Task details: Search the entries for the word "gripper". Copy every line that holds it.

Data excerpts:

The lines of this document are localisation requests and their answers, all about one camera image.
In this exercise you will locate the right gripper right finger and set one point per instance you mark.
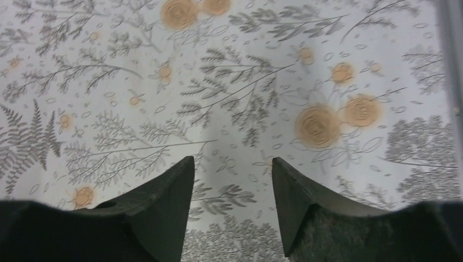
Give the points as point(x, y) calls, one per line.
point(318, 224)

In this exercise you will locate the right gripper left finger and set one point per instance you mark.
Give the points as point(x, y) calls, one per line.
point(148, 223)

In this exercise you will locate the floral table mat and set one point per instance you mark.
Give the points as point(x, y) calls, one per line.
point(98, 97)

Your response:
In this exercise you will locate the right gripper right finger and set one point per instance you mark.
In this exercise you will locate the right gripper left finger and set one point per instance you mark.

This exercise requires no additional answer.